When used properly, a loan can have the potential to be a potent tool for raising capital and expanding a business. A properly obtained loan can be a handy weapon to catalyse the growth of a business. Loan options range from short-term loans with low-interest rates to long-term loans with higher interest rates, each with its peculiarities.

This article examines the various assets that can be charged on a secured credit transaction. 

Various securities and collateral for Bank Loans in Nigeria

1. Landed Properties

In Nigeria, the most well-known and frequently used type of collateral for loans is real estate. Real estate accepted as collateral for bank loans includes landed properties, constructed buildings, leaseholds, and fixtures on a property.

Any title documents, including the Certificate of Occupancy, the Deed of Conveyance, the Deed of Assignment, the Deed of Gift, the Deed of Sub-Lease, and any others, must be deposited with the bank by the borrower. A charge, a legal or equitable mortgage, or both can be used to create security.

As security for the repayment of a loan, a legal mortgage involves the transfer of the property’s legal title to the bank. The transfer is contingent upon the reversion of title to the applicant upon repayment of the loan.

2. Shares

Shares of a Nigerian corporation can be used as security for a loan transaction. To perfect an equitable mortgage or charge over shares, the borrower, with or without a memorandum of deposit, must deposit the share certificate with the lender. 

The individual shares of the shareholders or the unissued shares of the corporation can be charged. Nonetheless, under the Companies and Allied Matters Act (CAMA) 2020, companies in Nigeria no longer keep unissued shares, hence, only shares belonging to shareholders can be charged or, at the very least, shares that would be allocated to the lender in the future.

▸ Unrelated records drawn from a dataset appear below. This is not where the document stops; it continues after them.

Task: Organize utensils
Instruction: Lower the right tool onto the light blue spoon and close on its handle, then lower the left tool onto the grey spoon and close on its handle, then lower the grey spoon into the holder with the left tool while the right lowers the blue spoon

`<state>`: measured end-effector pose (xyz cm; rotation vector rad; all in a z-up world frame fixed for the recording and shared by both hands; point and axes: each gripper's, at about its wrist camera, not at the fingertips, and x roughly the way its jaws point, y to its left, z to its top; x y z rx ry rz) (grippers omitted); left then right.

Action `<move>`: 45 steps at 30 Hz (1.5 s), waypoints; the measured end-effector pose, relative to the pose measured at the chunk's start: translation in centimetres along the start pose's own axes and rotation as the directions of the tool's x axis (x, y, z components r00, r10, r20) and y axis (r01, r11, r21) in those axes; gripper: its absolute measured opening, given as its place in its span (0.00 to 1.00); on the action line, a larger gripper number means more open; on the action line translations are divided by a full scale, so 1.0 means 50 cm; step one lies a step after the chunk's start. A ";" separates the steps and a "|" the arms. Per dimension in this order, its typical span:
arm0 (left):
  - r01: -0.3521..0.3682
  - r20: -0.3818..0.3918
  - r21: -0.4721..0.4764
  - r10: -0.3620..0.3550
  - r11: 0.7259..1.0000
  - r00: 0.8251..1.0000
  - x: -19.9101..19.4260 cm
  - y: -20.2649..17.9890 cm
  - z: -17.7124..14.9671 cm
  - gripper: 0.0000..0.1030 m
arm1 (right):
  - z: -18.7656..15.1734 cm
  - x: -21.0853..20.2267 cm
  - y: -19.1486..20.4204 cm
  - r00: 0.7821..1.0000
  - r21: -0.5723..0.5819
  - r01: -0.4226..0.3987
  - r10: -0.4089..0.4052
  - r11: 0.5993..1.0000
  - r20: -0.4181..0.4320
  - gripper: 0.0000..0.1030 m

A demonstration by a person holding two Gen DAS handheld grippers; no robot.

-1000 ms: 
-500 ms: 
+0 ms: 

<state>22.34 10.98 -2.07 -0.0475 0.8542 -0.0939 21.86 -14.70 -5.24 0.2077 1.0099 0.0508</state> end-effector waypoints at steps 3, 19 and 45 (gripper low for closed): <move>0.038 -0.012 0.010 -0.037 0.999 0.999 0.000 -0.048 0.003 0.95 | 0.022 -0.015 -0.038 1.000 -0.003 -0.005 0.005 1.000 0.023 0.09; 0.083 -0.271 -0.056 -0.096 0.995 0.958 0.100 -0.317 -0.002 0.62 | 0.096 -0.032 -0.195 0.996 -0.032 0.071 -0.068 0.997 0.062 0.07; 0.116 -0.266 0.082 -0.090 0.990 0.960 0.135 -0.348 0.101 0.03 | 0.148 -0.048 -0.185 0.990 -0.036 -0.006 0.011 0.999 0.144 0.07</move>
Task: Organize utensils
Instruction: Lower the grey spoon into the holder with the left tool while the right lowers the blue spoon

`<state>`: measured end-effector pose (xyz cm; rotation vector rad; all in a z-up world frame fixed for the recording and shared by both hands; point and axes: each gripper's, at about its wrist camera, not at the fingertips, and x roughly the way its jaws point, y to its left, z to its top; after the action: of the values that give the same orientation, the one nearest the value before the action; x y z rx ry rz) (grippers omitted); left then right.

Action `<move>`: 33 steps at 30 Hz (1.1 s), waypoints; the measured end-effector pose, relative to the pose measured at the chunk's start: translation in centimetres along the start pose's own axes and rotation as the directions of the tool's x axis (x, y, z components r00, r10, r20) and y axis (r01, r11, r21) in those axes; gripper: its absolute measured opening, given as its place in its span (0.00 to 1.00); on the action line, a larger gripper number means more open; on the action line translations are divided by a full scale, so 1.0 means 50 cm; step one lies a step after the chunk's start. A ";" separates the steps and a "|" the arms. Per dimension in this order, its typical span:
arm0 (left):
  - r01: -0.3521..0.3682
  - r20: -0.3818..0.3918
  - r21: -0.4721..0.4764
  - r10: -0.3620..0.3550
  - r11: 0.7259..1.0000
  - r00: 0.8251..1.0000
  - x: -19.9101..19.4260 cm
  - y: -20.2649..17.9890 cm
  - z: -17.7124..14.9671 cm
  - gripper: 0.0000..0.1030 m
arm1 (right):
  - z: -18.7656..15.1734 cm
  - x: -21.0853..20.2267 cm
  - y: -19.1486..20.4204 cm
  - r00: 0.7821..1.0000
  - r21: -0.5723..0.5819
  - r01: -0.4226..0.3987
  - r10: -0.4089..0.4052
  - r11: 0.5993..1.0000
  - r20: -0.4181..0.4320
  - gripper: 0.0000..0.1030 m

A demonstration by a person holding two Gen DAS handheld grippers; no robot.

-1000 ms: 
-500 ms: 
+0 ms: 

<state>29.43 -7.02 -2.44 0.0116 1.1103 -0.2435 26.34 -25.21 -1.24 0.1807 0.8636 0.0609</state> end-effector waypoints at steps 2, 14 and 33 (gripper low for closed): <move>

For the mortgage or charge to be legally perfected, the lender must have an agreement to return the shares to the borrower if the loan is paid off. 

3. Cash security

Although this is the most straightforward type of security for bank loans, this type of security is uncommon in Nigeria. Cash security can take the form of cash deposits, fixed deposits, Treasury bills, current accounts, or savings accounts. 

This merely means that a person can obtain a loan from a bank where an active account is kept and that if the borrower fails to repay the loan as agreed, the bank may liquidate the account to recoup the disbursed loan. The interest charged on the loan typically varies from one bank to another. The security in a cash security structure is provided in the form of a charge against the funds.

4. Lien on the Asset

This is also known as a joint registration of assets like machinery, equipment, and vehicles under the name of the bank and the customer. Until the loan is fully repaid, a lien is put on assets that were co-financed by the bank and its client.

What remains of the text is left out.